In this chapter we will introduce the reader to some key, high-level concepts required to
understand valuation and how it’s done on Wall Street. We will cover three key topics:

 Enterprise Value: The 30,000-Foot View


 Understanding Enterprise Value vs. Market Value
 An Introduction to Valuation Techniques

Enterprise Value: The 30,000-Foot View


Investment bankers use four primary valuation techniques when advising corporate
clients. These techniques apply almost universally, regardless of the company, industry
or circumstance. They will be introduced in the next chapter, Valuation Techniques
Overview.

But how are the valuation techniques actually constructed? When should which
technique be used? What are the basic building blocks required for them? We will find
more detailed answers to some of these questions in the next chapter. However first
we’re going to take a step back and explain some of the building blocks of these
valuation techniques so that they make sense when we later discuss them in technical
depth.

In this chapter, therefore, you will find a detailed overview of the core building blocks of
the valuation techniques used by investment bankers.

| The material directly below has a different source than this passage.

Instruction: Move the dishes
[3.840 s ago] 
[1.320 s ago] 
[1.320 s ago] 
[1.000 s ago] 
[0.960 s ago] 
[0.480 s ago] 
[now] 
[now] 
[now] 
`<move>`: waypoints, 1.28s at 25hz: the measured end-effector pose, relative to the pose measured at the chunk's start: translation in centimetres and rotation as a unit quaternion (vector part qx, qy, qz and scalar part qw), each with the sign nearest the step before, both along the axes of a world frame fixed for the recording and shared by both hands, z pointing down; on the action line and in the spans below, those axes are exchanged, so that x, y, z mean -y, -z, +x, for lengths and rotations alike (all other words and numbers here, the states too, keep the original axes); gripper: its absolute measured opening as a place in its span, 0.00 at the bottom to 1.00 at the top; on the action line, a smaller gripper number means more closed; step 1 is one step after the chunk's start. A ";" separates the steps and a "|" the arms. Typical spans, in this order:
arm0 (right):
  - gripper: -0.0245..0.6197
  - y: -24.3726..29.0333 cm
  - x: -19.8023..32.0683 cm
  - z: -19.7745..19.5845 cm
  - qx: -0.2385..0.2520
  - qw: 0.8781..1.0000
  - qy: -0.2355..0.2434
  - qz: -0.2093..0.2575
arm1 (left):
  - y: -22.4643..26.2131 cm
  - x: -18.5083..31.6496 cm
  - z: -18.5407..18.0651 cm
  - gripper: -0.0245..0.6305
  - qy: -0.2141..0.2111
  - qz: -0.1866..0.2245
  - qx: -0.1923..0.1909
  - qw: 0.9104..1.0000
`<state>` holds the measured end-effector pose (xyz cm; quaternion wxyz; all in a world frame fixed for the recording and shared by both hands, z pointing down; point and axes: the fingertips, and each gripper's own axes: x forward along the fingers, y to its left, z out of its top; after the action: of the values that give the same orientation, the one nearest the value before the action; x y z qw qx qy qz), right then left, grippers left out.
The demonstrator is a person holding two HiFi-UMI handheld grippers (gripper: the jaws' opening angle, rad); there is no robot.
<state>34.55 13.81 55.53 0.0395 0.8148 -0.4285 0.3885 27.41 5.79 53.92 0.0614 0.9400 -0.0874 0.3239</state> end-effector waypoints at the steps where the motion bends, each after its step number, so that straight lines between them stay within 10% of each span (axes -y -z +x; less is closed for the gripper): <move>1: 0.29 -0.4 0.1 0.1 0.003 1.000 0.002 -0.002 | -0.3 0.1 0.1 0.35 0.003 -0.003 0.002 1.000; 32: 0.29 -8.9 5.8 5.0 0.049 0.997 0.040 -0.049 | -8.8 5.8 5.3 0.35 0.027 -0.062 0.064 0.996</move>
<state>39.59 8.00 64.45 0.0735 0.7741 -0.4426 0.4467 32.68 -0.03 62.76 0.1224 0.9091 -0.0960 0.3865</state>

Enterprise Value (frequently referred to as EV—not to be confused with Equity


Value, which is another name for Market Value of a company) is the core building
block used in financial modeling. The reason is this: Enterprise Value is designed to
represent the entire value of the company’s operations. By contrast, Market Value is a
residual: it represents the value of the company remaining once the value ascribed to
other stakeholders (non-owners) has been taken out.

Enterprise Value must therefore account for all of the differences between Market Value
(remember, this figure is the Market Value of a company’s Equity or ownership) and the
Value of Operations (or Operating Value) of a Company.
Let’s start with a basic identity equation:

Enterprise Value =
Operating Value of a Company =
Net Value of all the Claims on the Company’s Assets (Excluding Excess
Cash)

This equation is simple enough. Assuming that the company is profitable, and that it’s
more valuable in operation than in liquidation (in other words, the company is worth
more money if it continues in business rather than stopping business and selling off the
assets to the highest bidders), the value of the company is equal to the value of its
productive operations. This value must also equal the value of all of the net claims
against the company’s assets, because these assets are being used to produce money for
these claimants, or stakeholders (assuming, of course, that these claims have been
valued correctly). The “Excluding Excess Cash” piece will be explained in a moment.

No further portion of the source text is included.